Postby benthonic » Tue May 24, 2011 8:38 am

the thread title says it all

While India has more than 1.5 million places in engineering colleges, a recent analysis of assessment results by the National Association of Software and Services Companies found 85 per cent of general graduates were unemployable.

"The key for India is training," says Mr Waugh.

"There's no shortage of intelligent people in India. The shortfall is in the training and to my mind the greatest shortfall of all is in the trades; plumbers, electricians, plasterers, welders -- that whole skill set is missing."

So desperate is India's skills shortage, the Indian government has set a training target of 500 million Indians in more than 20 key growth industries over the next decade.

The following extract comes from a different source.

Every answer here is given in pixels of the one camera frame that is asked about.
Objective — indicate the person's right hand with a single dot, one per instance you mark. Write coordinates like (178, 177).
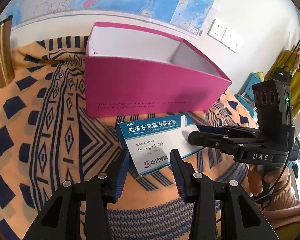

http://www.theaustralian.com.au/nationa ... 6061468198

the 'bureaucratic, 'box-ticking" approach by our Labor government to fill 'our' skills shortage runs up against this great truth. And the unstated issue of caste, with its minutiae of rules and observances that deliver bugger all but frustration to outsiders. Kun jhat indeed. Most Indians are happy to have the position, but as to whether they perform the job....

Paul Theroux, in his recent book Ghost Train to the Eastern Star, did a neat chapter on India, and came to the conclusion that its "Greatest resource is its poverty" meaning there is an unending supply of poor to fill the ranks. Worth reading the whole chapter for a snapshot, and book, for pleasure.